What is our primary use case?
We are using this solution to run large analytics queries and prepare datasets for SparkML and ML using PySpark.
We ran on multiple clusters set up for a minimum of three and a maximum of nine nodes having 16GB RAM each.
For one ad hoc requirement, a 32-node cluster was required.
Databricks clusters were set for autoscaling and to time out after forty minutes of inactivity. Multiple users attached their notebooks to a cluster. When some workloads required different libraries, a dedicated cluster was spun up for that user.
How has it helped my organization?
Databricks took care of all the underlying cluster management seamlessly. We could configure our clusters to run and deliver results without any delays due to hardware configuration or installation issues.
Databricks allowed us to go from non-existent insights (because the datasets were just too large) to immediate and rich insights once the datasets were ingested into our PySpark notebooks.
What is most valuable?
Immense ease in running very large scale analytics, with a convenient and slick UI. This saved us from having to tweak, tune, dive into deeper abstractions, get involved in procurement, and also having to wait for other workloads to run.
The built-in optimization recommendations halved the speed of queries and allowed us to reach decision points and deliver insights very quickly.
The Delta data format proved excellent. Databricks had already done the heavy lifting and optimized the format for large scale interactive querying. They saved us a lot of time.
What needs improvement?
The product could be improved by offering an expansion of their visualization capabilities, which currently assists in development in their notebook environment. Perhaps a few connectors that auto-deploy to a reporting server?
More parallelized Machine Learning libraries would be excellent for predictive analytics algorithms.
For how long have I used the solution?
I have been using this solution for three years.
What do I think about the stability of the solution?
This solution is stable and proved very robust. When very obvious programmatic recommendations were not followed, causing memory overruns on a driver, the clusters required restarting.
What do I think about the scalability of the solution?
Absolutely, seamlessly, and massively scalable, within only budgetary limits. Also, the product itself offers real-time efficiency and optimization recommendations.
How are customer service and support?
So brilliant, it was never required. Their documentation is comprehensive, clear, simple, and thorough.
Which solution did I use previously and why did I switch?
Previously I used Hive and Livy in Zeppelin on an in-house Hadoop installation. The queries constantly threw exceptions and timeouts and the necessary configuration changes proved time-consuming and problematic. Databricks, on the other hand, simply made all those problems vanish.
How was the initial setup?
Setup and Support are single-click.
What about the implementation team?
We used an in-house team for implementation.
What was our ROI?
Our ROI was of the order of USD $75k per year for one deployment. We were able to switch our workloads from an onsite Hadoop cluster, billed to our department for more than USD $100k per year, to a Databricks workspace in the cloud for a quarter of that expenditure.

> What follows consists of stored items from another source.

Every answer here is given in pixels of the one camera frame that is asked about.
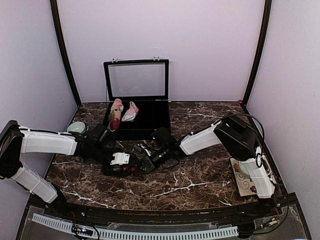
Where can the right black frame post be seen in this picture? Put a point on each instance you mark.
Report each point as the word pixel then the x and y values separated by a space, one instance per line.
pixel 258 53

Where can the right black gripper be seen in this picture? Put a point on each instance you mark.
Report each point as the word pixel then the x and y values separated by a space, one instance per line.
pixel 149 165

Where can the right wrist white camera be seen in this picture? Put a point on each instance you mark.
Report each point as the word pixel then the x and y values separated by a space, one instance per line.
pixel 145 148

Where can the floral patterned mat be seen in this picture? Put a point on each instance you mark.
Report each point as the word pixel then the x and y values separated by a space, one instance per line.
pixel 244 184

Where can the pink patterned sock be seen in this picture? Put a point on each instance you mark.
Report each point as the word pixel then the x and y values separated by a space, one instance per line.
pixel 131 113

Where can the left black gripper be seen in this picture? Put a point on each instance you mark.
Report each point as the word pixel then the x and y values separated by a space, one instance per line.
pixel 108 171

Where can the left black frame post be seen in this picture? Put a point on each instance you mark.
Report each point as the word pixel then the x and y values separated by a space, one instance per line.
pixel 63 51

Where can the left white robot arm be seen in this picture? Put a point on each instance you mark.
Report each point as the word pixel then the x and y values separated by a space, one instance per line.
pixel 16 140

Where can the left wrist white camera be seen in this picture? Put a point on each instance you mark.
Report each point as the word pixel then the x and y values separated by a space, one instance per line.
pixel 120 158

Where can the pale green bowl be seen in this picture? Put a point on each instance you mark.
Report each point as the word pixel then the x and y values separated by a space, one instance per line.
pixel 243 170
pixel 78 127

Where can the black display box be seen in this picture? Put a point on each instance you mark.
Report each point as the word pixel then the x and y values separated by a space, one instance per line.
pixel 146 83

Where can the black front rail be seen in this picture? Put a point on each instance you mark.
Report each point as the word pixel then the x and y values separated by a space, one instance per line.
pixel 93 212

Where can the rolled pink sock in box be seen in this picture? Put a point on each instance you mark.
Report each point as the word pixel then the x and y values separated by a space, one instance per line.
pixel 114 118

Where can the black argyle sock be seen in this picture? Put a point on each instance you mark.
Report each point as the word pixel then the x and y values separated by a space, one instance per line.
pixel 127 169

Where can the wrist white camera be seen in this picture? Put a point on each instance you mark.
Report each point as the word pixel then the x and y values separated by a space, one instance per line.
pixel 120 158
pixel 145 148

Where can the black frame post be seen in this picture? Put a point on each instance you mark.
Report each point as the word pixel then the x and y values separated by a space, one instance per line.
pixel 63 51
pixel 258 53

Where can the white slotted cable duct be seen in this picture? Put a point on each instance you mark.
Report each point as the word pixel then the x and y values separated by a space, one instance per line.
pixel 122 231

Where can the small circuit board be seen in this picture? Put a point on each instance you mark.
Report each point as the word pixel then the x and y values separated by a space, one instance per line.
pixel 81 230

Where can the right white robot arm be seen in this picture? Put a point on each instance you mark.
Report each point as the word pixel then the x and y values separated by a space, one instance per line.
pixel 237 137

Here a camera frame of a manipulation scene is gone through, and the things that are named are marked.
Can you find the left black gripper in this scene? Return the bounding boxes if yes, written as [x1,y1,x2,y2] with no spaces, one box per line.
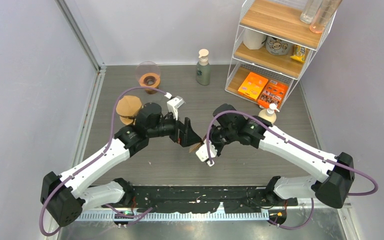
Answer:
[147,108,202,147]

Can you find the pink glass dripper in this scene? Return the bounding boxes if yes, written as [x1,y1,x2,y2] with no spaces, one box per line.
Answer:
[135,61,161,81]

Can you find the small wooden ring holder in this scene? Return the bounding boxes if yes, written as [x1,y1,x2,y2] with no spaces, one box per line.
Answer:
[138,72,161,89]

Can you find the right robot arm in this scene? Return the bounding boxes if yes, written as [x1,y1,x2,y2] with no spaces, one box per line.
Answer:
[195,103,355,209]

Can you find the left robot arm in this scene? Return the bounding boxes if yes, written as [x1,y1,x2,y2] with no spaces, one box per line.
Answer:
[40,97,202,227]

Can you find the cream pump bottle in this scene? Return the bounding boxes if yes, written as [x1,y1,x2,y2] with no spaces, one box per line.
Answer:
[258,103,280,124]

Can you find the orange box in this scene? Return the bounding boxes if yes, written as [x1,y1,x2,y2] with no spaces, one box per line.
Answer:
[237,72,269,101]

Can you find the orange snack packet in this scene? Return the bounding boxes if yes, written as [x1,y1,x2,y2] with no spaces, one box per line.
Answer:
[257,80,289,109]

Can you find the small glass with wood band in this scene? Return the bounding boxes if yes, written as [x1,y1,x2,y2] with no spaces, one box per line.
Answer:
[145,88,158,95]

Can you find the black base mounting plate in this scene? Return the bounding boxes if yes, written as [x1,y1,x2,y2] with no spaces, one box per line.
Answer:
[100,184,299,215]

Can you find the green pump bottle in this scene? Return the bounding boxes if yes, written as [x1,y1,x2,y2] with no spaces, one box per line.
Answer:
[196,48,211,86]

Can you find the white paper roll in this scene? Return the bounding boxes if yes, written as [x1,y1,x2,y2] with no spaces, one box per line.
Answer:
[242,28,267,50]

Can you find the cartoon printed tin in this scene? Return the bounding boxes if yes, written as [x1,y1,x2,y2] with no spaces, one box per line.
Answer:
[265,36,293,56]

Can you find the yellow snack bag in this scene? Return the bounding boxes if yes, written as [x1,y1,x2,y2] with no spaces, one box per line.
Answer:
[290,44,310,64]

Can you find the clear glass bottle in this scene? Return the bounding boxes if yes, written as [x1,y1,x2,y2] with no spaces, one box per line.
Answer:
[299,0,323,24]

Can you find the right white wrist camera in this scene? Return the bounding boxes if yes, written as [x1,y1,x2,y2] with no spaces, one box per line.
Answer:
[195,139,217,167]

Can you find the white wire wooden shelf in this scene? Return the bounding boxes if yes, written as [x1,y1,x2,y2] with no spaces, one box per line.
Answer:
[225,0,335,102]

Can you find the aluminium frame rail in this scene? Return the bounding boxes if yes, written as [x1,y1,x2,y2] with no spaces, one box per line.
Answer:
[56,0,107,167]

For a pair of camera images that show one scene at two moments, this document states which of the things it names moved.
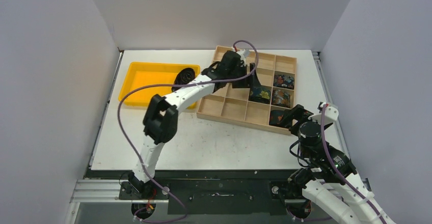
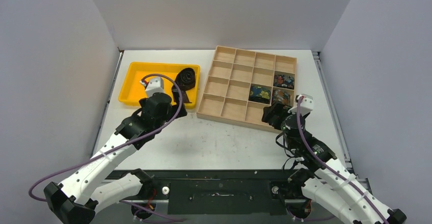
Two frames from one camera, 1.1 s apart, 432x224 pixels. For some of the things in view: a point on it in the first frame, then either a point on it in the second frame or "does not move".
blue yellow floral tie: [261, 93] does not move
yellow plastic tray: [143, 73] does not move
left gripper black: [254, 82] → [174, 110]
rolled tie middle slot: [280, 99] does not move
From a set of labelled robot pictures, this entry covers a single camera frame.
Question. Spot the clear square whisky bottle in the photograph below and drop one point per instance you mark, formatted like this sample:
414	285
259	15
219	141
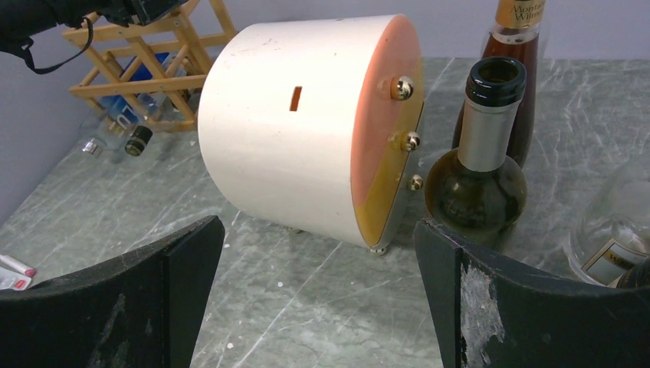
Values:
139	138

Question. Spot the cream cylindrical drum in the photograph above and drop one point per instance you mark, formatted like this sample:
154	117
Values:
314	125

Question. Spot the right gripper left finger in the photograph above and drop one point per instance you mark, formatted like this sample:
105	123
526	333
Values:
143	308

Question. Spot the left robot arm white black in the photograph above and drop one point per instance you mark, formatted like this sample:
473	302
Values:
22	19

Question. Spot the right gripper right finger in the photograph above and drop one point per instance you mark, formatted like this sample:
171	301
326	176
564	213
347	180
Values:
490	310

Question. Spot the white marker pen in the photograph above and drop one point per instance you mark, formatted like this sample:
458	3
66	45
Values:
18	266

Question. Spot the wooden hexagonal wine rack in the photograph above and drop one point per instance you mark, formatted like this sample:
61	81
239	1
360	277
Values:
167	57

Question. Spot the dark bottle gold foil neck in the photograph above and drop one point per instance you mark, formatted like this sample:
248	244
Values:
507	69

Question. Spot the white paper card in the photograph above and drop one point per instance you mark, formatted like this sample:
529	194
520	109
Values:
12	280

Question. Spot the blue glass bottle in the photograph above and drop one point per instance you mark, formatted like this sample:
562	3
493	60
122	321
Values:
117	118

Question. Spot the dark green labelled wine bottle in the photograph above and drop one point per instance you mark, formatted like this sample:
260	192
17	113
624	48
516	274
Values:
612	232

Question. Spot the dark green bottle silver cap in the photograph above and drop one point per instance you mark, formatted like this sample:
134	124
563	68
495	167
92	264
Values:
476	189

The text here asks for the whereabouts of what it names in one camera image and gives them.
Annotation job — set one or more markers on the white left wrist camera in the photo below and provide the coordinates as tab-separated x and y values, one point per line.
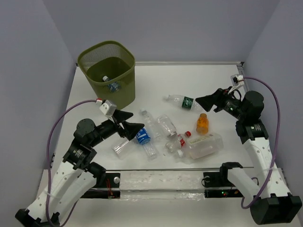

Further, we were able to transparently and efficiently scale our queries to run under fifteen minutes per major analytics use case, while being subject to unstable queries and highly brittle data flow use cases from the in-house Hadoop cluster.
We are further reducing spending on our traditional RDBMS solution by offloading reporting workloads to the Databricks PySpark notebooks, which is reducing our expensive datacenter resources and freeing up RDBMS resources for OLTP loads.
What's my experience with pricing, setup cost, and licensing?
Set up a cluster in your cloud of choice, but Databricks' service might also be very competitive as their pricing units will be built in.
Licensing on site I would counsel against, as on-site hardware issues tend to really delay and slow down delivery.
Which other solutions did I evaluate?
I evaluated Hortonworks, Livy, and Zeppelin. These were unsuitable due to the unavailability of sufficiently skilled personnel.
What other advice do I have?
By investing in people skilled in data querying, Python coding, and even basic Data Science, a Databricks setup will reward the business.
Once the Databricks data flows are established, it is a matter of a few incremental steps to opening up streaming and running up-to-the-minute queries, allowing the business to build its data-driven processes.
Databricks continues to advance the state-of-the-art and will be my go-to choice for mission-critical PySpark and ML workflows.
Which deployment model are you using for this solution?
Public Cloud
Disclosure: I am a real user, and this review is based on my own experience and opinions.